Stühlerücken in London

Sunaks Verzweiflungstat

von Redaktion

VON MARCUS MÄCKLER

David Cameron verließ Downing Street 10 mit einer fröhlichen Melodie auf den Lippen. Der damalige Premier hatte sich zwar gerade historisch verzockt und sein Land ins Brexit-Chaos gestürzt, aber die Laune ließ er sich nicht verderben. Jetzt, sieben Jahr später, folgt die sehr britische Pointe: Der Mann, der das Land so gelöst seinem Schicksal überließ, kehrt zurück in die erste Reihe – als Außenminister.

Das ist nicht nur extrem überraschend (kaum jemand hatte Cameron auf der Rechnung). Es bewegt sich zudem irgendwo zwischen Befreiungsschlag und Verzweiflungstat. Befreiung, weil Premier Rishi Sunak sich mit der größeren Rochade seiner gefährlich irrlichternden Innenministerin Suella Braverman entledigen wollte. Ihm blieb kaum eine Wahl. Verzweiflung, weil Cameron. Vorbelastet und jahrelang abgemeldet, soll er nun ein Land vom Gewicht Großbritanniens in einer globalen Großkrise nach außen vertreten. Nebenbei, heißt es, ist der gemäßigte Tory auch ein Ruhe-Signal in die aufgewühlte Partei hinein. Ob sie ausgerechnet auf ihn gewartet hat, darf man bezweifeln.

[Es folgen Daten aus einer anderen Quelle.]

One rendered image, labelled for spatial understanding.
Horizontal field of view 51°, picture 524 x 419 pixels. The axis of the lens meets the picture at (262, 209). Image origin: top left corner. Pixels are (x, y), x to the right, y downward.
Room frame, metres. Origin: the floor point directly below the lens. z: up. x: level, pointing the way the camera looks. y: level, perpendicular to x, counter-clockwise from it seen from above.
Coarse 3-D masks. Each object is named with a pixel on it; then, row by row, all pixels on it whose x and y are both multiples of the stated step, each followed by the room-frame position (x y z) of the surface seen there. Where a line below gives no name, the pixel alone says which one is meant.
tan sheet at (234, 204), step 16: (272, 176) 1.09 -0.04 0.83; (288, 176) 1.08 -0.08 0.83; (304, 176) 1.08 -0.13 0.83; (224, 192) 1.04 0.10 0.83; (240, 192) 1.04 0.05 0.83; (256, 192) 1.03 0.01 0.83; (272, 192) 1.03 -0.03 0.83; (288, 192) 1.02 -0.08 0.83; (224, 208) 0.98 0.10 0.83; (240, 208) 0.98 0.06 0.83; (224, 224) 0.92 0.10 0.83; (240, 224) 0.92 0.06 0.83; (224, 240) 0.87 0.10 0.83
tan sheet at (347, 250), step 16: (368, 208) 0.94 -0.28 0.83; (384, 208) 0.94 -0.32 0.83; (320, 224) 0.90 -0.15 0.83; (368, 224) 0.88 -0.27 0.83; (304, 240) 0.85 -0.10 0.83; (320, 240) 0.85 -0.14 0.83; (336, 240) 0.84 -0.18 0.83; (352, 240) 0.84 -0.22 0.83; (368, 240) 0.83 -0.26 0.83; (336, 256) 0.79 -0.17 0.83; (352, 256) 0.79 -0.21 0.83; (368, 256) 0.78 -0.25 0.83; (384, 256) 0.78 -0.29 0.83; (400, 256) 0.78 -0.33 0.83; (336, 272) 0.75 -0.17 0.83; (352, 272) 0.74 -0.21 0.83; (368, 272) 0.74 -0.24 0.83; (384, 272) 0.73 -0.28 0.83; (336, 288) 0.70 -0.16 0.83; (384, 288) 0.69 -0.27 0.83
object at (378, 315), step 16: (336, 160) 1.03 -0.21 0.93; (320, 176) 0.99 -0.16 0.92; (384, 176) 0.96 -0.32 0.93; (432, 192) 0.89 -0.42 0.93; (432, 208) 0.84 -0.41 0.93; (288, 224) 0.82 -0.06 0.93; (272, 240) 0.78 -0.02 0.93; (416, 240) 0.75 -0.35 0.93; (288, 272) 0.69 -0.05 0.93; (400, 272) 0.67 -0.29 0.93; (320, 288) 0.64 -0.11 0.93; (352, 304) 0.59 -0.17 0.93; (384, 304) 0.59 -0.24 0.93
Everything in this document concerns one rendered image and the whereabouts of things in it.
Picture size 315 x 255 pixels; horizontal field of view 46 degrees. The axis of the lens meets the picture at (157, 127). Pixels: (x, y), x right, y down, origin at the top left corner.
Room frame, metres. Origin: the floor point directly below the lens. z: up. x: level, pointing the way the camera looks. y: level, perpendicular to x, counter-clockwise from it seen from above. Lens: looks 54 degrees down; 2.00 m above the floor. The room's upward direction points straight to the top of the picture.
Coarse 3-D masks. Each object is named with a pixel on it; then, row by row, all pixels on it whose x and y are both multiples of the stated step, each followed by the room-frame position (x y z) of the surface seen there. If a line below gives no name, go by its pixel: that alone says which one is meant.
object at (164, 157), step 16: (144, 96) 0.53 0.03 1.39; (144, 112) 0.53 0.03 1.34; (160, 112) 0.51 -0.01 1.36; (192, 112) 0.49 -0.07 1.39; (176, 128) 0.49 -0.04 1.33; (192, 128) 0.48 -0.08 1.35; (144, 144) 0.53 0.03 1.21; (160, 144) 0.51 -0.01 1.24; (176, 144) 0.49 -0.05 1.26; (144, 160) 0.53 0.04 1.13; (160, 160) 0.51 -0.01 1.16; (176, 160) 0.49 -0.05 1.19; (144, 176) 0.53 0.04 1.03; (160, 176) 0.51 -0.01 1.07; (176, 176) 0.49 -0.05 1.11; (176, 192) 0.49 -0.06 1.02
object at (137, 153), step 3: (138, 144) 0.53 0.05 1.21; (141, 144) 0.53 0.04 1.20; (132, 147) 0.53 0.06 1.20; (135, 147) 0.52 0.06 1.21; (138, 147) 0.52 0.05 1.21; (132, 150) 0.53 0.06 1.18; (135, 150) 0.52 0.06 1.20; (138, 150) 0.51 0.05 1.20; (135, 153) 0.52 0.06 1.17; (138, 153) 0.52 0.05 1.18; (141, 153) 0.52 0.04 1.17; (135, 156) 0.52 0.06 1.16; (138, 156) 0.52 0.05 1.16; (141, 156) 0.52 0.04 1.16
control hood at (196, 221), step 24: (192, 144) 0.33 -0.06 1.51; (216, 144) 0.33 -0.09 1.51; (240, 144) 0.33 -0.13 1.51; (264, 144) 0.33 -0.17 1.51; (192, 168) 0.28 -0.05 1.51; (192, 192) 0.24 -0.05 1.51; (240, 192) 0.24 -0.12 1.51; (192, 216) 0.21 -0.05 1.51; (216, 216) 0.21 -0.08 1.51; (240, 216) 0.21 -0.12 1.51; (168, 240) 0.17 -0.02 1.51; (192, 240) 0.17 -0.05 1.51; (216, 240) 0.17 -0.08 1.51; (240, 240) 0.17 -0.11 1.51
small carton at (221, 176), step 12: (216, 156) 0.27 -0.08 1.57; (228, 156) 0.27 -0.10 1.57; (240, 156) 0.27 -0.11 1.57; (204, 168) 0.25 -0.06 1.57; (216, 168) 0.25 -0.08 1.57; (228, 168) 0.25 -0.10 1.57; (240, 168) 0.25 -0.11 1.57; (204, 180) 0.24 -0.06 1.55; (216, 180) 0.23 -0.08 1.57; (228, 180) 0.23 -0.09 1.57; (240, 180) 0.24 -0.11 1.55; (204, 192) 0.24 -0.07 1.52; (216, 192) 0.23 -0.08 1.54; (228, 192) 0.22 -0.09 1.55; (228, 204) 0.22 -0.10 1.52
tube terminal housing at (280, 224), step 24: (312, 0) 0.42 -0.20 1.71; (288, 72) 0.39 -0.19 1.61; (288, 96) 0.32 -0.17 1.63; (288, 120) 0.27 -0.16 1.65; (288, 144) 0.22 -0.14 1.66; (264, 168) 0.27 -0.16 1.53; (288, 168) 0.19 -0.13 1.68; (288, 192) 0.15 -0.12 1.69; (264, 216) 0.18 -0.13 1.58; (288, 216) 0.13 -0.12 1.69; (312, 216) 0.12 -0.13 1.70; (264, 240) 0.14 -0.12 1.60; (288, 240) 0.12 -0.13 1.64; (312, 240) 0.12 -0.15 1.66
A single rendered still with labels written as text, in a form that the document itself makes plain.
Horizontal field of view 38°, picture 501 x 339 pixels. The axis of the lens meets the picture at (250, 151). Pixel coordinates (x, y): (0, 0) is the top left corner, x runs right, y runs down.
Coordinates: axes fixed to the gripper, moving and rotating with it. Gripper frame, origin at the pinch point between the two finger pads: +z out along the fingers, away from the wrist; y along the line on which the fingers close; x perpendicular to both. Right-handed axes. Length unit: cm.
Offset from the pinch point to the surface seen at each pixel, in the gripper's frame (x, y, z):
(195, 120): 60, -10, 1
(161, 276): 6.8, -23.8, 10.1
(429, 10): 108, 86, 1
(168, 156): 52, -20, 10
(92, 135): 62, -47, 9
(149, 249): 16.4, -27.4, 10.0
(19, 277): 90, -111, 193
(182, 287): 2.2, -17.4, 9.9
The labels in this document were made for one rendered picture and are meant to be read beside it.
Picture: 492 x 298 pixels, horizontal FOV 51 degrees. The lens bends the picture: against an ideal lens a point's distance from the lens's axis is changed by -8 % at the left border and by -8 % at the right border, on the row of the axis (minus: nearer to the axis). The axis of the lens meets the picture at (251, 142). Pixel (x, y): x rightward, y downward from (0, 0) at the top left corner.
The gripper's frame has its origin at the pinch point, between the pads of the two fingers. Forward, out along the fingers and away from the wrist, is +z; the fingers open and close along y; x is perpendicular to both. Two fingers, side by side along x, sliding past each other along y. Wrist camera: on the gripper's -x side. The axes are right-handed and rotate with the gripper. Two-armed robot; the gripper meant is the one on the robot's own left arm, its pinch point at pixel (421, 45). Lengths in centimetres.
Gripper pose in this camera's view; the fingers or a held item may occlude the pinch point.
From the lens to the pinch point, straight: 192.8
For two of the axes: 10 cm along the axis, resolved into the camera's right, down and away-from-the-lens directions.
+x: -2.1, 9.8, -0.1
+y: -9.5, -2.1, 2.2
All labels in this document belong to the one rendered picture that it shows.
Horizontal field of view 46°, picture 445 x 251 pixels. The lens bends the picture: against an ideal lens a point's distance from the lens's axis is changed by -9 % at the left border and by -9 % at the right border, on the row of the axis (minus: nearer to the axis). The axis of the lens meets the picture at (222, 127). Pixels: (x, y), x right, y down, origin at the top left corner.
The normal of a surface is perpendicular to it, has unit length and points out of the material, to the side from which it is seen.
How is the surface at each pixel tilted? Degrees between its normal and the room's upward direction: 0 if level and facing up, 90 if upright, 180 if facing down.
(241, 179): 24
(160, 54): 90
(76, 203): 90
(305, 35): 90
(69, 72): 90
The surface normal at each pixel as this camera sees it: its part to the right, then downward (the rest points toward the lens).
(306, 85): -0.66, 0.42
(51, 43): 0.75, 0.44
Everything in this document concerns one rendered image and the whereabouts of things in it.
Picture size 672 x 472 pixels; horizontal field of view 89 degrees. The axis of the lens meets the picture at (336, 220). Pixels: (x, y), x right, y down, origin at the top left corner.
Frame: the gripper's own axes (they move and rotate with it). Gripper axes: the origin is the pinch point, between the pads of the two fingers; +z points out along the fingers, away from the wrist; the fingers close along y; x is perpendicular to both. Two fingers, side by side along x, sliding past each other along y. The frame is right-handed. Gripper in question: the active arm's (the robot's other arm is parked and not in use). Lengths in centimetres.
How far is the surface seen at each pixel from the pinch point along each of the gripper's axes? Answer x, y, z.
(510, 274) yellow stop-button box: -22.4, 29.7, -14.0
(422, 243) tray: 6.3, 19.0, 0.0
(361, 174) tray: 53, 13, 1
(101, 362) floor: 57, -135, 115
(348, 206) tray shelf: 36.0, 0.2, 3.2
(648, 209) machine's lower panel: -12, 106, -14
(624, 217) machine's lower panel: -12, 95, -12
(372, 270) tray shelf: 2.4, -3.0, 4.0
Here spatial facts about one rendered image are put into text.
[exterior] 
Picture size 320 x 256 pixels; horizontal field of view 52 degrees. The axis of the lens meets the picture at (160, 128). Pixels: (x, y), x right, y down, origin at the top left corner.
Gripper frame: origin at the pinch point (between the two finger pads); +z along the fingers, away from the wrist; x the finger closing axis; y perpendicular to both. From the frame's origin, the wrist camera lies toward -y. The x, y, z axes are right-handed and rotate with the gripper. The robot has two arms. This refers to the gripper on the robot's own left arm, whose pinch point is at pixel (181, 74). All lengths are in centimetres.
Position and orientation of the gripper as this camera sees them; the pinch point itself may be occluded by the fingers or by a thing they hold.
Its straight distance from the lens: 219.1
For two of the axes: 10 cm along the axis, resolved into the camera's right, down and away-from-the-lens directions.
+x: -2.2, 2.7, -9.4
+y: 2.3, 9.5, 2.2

Sunak geht ein doppeltes Risiko ein. Einerseits wegen Cameron. Andererseits wegen der ehrgeizigen Braverman, der nachgesagt wird, sie habe ihren Rauswurf provoziert, um nach der absehbaren Wahlklatsche 2024 kein Verlierer-Stigma zu haben. Sie dürfte bald zum Angriff übergehen. Die erhoffte Ruhe dürfte nur kurz dauern.